Joining parts, respecting legacies and managing to expand public space is what Guillem Moliner and Eduard Callis, from the study A Pair of Architects, they have done in the center of Olot (Girona), where they opposed imagination to the demolitions that make the past disappear from the historic center. It happened like this: to a paving commission they responded with a proposal for history to build a new urbanity. There was a dividing wall that had to be protected. There was a budget to pave the area and the architects decided not to change the floor. They made the wall speak. Today four staggered buttresses are a neighborhood corner, a kind of vertical square that offers seating, reveals the past and widens the street. Callis and Moliner built a facade that takes responsibility for shaping a street. It is what cities and citizens have needed this year: an emergency scenography, here darned with brick and finished off with three vaults, that responds to the present and speaks to the future with knowledge and humility. It is, as it has been this year, a forceful and yet undefined project: citizens alter it when they make it their own by sitting in the niches.

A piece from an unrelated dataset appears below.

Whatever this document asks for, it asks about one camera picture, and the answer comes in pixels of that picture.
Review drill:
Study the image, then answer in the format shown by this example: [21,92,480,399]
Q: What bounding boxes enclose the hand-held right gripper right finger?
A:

In New York, the reconsideration of the best architecture has also reached the sacred cows of the city. The model Ford Foundation, which Kevin Roche and John Dinkeloo completed in 1968 with a publicly accessible indoor garden – “a rarity, a building that takes the world into account,” wrote the critique of The New York Times Ada Louise Huxtable—, has been updated by the Gensler study so that the plants don’t consume as much water and so that all the workers, not just the bosses, have a view of that garden. That even the best can be improved is also demonstrated by the expansion of the Helga de Alvear Foundation in Cáceres where, after updating the Big house original, Emilio Tuñón’s team has turned the Foundation into a friendly walk. “A strategy, not a way”, which instead of responding to the place lets it speak. The new gallery is a living place and a land of transit. Far from being the back garden of a monument, it offers an architectural solidity on the same level as the austere Renaissance palaces of Cáceres: constructed with caution and the remains of old churches.

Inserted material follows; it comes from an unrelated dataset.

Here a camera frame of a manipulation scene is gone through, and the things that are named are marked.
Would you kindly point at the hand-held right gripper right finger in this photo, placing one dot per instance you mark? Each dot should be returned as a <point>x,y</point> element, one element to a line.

Beyond urban coexistence – between historic buildings and new interventions or between citizens – energy challenges have been brutally neglected in a year that is also difficult for sustainability. That is why it is important to note that VArchitects builds the Faculty of Health Sciences for the Public University of Navarra as a building Passive house, a property capable of accumulating the energy it needs to function. In 2020, the largest hospital in the city was completed in Frankfurt, which, unlike Nurse Isabel Zendal in Madrid, also has the Passivhaus certificate. Have signed it WTR architects and, with 664 beds and 10 operating rooms, it will be capable of, at least architecturally speaking, heal without harming: the great dream of medicine.